Verified step by step guidance1
Identify the structure of compound 3 from Problem 41. Analyze the molecular structure to determine the number of unique carbon environments. Each unique carbon environment corresponds to a distinct signal in the 13C NMR spectrum.
Determine the hybridization and bonding environment of each carbon atom in the molecule. For example, sp³ carbons (alkyl groups), sp² carbons (aromatic or alkene groups), and sp carbons (alkyne groups) will have different chemical shifts.
Consider the effects of proton coupling on the 13C NMR spectrum. In proton-coupled 13C NMR, each carbon signal is split into a multiplet based on the number of directly bonded hydrogens.

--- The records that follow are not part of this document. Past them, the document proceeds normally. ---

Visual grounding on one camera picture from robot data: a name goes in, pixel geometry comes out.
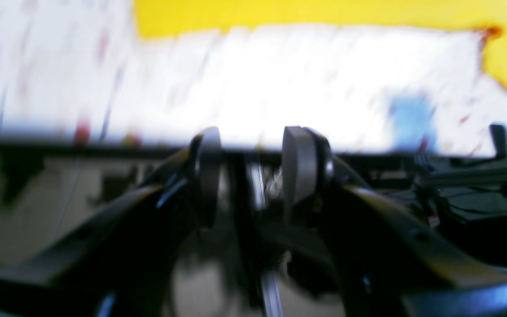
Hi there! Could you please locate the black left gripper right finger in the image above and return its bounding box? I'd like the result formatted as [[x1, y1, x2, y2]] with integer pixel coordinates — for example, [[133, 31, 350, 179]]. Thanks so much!
[[282, 126, 507, 317]]

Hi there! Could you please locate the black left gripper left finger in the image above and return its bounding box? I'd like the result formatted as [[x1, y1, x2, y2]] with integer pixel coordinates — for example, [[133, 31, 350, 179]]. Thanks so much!
[[0, 128, 223, 317]]

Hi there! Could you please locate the yellow T-shirt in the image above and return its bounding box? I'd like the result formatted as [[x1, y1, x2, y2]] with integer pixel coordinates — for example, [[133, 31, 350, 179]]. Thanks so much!
[[133, 0, 507, 89]]

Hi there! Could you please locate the terrazzo-patterned white tablecloth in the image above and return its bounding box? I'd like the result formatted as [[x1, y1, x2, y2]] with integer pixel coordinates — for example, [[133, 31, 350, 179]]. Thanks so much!
[[0, 0, 507, 158]]

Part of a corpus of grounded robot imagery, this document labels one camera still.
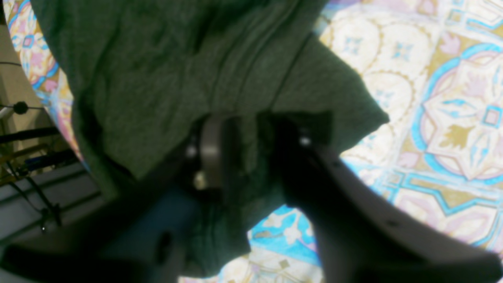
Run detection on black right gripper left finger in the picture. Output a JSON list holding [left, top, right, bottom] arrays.
[[1, 114, 237, 283]]

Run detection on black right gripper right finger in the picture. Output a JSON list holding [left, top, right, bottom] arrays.
[[272, 116, 502, 283]]

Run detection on dark green long-sleeve shirt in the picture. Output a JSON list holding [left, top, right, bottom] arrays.
[[31, 0, 389, 278]]

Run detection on patterned colourful tablecloth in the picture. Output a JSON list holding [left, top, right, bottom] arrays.
[[1, 0, 502, 283]]

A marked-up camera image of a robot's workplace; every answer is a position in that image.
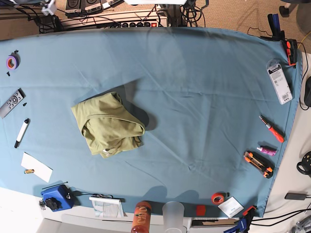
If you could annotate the olive green t-shirt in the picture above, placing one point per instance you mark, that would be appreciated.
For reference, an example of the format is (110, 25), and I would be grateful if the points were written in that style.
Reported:
(107, 126)

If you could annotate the black power adapter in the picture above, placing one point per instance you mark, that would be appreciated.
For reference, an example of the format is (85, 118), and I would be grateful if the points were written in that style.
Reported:
(296, 196)

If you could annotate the orange drink bottle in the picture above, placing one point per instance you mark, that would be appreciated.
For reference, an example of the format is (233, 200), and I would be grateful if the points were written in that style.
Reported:
(142, 217)

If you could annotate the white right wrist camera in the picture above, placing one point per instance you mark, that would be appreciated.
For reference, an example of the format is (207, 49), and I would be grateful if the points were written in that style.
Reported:
(48, 7)

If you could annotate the grey remote control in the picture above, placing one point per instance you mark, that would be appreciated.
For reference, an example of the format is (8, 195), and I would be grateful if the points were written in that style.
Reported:
(11, 103)

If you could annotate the purple tape roll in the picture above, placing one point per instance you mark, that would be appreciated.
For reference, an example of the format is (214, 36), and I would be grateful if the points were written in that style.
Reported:
(12, 61)

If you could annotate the orange black clamp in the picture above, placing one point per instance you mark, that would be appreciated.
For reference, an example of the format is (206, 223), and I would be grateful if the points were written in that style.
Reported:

Use the n+1 rule, where n is the number of hydrogens attached to the carbon, to predict the splitting pattern (e.g., singlet, doublet, triplet, etc.).
Analyze the relative positions of the signals in the spectrum. Electronegative groups, conjugation, or aromaticity can deshield carbons, causing downfield shifts (higher δ values). Conversely, alkyl groups or electron-donating groups can shield carbons, causing upfield shifts (lower δ values).
Summarize the expected 13C NMR spectrum by listing the approximate chemical shift ranges for each unique carbon, the splitting patterns due to proton coupling, and the relative intensities of the signals (if applicable).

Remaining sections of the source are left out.